Carnivorous Plant Clone Wiki
Awaiting Mike's review. This entry was AI-extracted from forum posts. Treat specifics as a working draft until reviewed.

utricularia livida

Utricularia livida 'Madagascar'

Madagascar

First described
2025
Type
seed grown mixed genetics population
Cultivar
'Madagascar'

Origin

Mike's plants come from imported African seeds (Madagascar lineage), giving him unique genetics distinct from the division-propagated US livida circulation. Multiple seedlings germinated and flowered roughly a year after sowing — Mike doesn't know how many distinct genotypes are represented in his colony.

Distinguishing from livida 'Mexico'

  • Leaves: smaller, narrower than Mexico's large rounder leaves.
  • Flower morphology: longer, larger, sometimes with wider petals — hcarlton thinks the flowers look more like U. microcalyx than other livida, suggesting possible taxonomic revision.

Standout traits

  • Vigorous — flowering within ~1 year of germination.
  • Temperature-driven color polymorphism: same plant, dramatically different flower colors between summer-warm and winter-cold conditions. Noah Juve (Insectiside Nursery) confirms this is a general Utricularia pattern, but this clone shows it especially clearly.
  • Faint sweet fragrance — Mike's first noted fragrance in any Utricularia he's grown.
  • Cold-tolerant outdoors near a heat-radiating wall in NorCal.

Cultivation notes

  • Imported seed → grow lights + warmth → ~1 month for germination.
  • Slow colony establishment; growth accelerates after critical mass.
  • Outdoor acclimation: shade cloth + cement-warmed microsite.
  • Won't self-set seed under Mike's conditions — non-invasive.

Standout traits

  • Vigorous — many seedlings flowered ~1 year after germination.
  • Long-lasting blooms; pot can fill with flowers given good growth momentum.
  • Different leaf morphology vs livida 'Mexico' — narrower, smaller leaves rather than the rounder large leaves of the Mexican form.
  • Color polymorphism: summer-warm-grown flowers vs winter-cold-grown flowers show very different colors on the same plant. (Noah Juve of Insectiside Nursery: many Utricularias show temperature-dependent flower color; this one is no exception.)
  • Faint, sweet fragrance — Mike: 'I haven't ever noticed a fragrance with other utrics before.'
  • Cold tolerance: survived multiple frost nights outdoors near house (warm microsite); didn't freeze.
  • Some flowers have noticeably wider petals than others — Mike speculates genetics rather than environment.

Cultivation

Mike's start protocol:

  1. Tiny seeds — kept warm under grow lights for germination.
  2. Almost a month before first seedlings emerged.
  3. Slow to form colonies; once colonies reached critical mass, growth and flowering accelerated.
  4. Made divisions, acclimated outdoors with bright filtered light.

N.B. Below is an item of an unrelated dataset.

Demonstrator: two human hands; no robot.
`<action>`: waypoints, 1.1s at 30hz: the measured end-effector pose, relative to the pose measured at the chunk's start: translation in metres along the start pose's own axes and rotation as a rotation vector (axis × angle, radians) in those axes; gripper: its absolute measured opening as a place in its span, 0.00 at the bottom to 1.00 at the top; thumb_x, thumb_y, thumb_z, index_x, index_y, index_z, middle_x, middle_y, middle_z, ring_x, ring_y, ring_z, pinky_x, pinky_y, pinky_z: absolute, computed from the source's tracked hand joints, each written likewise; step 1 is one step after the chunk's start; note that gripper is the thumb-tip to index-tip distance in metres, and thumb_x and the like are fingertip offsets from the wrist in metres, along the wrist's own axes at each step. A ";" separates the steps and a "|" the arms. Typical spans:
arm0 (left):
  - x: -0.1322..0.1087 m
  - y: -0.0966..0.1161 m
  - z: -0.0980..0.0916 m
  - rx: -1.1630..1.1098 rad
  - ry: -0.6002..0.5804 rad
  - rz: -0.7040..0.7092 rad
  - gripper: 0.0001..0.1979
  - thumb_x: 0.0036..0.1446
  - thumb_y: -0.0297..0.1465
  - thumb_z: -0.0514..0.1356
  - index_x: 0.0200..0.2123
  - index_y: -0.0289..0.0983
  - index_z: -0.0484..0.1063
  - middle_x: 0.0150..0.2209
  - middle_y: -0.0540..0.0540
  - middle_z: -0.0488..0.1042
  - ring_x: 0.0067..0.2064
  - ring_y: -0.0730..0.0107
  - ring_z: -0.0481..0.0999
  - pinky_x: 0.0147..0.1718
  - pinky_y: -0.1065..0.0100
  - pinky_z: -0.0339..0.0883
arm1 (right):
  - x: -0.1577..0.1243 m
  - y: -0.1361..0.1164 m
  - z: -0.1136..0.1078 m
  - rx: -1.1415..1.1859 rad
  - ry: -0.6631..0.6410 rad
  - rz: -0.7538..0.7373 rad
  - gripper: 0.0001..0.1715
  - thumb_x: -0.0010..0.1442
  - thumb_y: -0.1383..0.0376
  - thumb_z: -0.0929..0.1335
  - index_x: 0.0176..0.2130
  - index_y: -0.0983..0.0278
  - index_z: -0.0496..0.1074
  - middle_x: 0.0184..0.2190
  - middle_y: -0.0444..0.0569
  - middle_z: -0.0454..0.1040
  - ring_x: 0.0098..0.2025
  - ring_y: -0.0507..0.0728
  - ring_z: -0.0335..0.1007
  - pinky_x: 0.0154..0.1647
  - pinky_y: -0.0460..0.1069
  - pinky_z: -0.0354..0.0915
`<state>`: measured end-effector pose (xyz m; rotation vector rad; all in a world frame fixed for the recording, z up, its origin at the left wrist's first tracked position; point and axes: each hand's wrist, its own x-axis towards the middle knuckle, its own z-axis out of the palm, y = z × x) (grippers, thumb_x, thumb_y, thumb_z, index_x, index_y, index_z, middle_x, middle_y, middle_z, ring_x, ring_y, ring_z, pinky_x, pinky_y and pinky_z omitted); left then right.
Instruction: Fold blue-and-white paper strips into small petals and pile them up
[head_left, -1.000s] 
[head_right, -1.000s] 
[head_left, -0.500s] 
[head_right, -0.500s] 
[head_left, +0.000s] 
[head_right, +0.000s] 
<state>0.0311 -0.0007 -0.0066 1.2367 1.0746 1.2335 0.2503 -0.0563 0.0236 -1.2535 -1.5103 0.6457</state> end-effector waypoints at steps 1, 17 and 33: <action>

Outdoor performance: kept by the side of the house under shade cloth, sitting on cement (which radiates heat into the night) — survives near-freezing temps and probable light frost without damage. Cold-night coloration intensified the flower colors.

No self-pollination observed — likely requires cross-pollination, which Mike notes is good for cultivators since it won't seed-invade other Utricularia pots.

Photos (21)

Naming

"Madagascar" — geographic-source descriptor. Distinguishes from the African forms of *U. livida* circulating in the US, and from the large-leaved Mexican form Mike documents separately.